» What is needed: For the listing below, output exactly the lines from the line with "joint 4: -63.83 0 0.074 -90" up to and including the line with "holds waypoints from", and no other lines.
┄┄┄┄┄┄┄┄┄┄┄┄┄┄┄┄┄┄┄┄
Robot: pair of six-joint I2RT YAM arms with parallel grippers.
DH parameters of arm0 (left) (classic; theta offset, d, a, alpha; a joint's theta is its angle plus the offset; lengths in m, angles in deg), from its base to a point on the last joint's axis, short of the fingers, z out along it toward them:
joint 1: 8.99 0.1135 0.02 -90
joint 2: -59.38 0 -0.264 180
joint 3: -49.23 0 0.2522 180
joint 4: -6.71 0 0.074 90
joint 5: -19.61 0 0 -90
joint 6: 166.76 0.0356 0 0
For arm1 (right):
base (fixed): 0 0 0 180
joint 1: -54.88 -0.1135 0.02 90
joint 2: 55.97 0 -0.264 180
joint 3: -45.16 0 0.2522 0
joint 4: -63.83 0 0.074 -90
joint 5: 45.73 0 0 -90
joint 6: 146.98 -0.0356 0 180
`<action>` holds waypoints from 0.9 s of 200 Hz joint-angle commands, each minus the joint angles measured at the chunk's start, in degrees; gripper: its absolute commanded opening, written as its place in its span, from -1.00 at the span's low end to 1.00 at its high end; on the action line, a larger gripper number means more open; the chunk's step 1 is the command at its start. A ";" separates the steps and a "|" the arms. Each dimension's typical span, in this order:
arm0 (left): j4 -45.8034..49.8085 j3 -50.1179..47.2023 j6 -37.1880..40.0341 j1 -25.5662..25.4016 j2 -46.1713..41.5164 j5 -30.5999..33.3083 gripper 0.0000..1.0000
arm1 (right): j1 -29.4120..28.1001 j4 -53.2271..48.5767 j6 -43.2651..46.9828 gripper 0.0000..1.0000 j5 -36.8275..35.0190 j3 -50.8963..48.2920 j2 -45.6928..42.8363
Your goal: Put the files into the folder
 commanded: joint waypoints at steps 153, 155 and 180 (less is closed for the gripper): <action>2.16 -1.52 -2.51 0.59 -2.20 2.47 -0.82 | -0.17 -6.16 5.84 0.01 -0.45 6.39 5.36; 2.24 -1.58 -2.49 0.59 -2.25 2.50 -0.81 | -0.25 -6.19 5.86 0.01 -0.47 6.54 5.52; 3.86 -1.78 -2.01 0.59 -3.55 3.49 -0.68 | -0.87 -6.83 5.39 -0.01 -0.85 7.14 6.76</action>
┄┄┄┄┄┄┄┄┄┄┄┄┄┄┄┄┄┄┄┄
» Task response:
joint 4: -63.83 0 0.074 -90
joint 5: 45.73 0 0 -90
joint 6: 146.98 -0.0356 0 180
`<action>` holds waypoints from 0.9 s of 200 Hz joint-angle commands, each minus the joint angles measured at the chunk's start, in degrees; gripper: its absolute commanded opening, written as its place in its span, from -1.00 at the span's low end to 1.00 at its high end; on the action line, a larger gripper number means more open; the chunk's step 1 is the command at its start. A ";" separates the steps and a "|" the arms. Each dimension's typical span, in this order:

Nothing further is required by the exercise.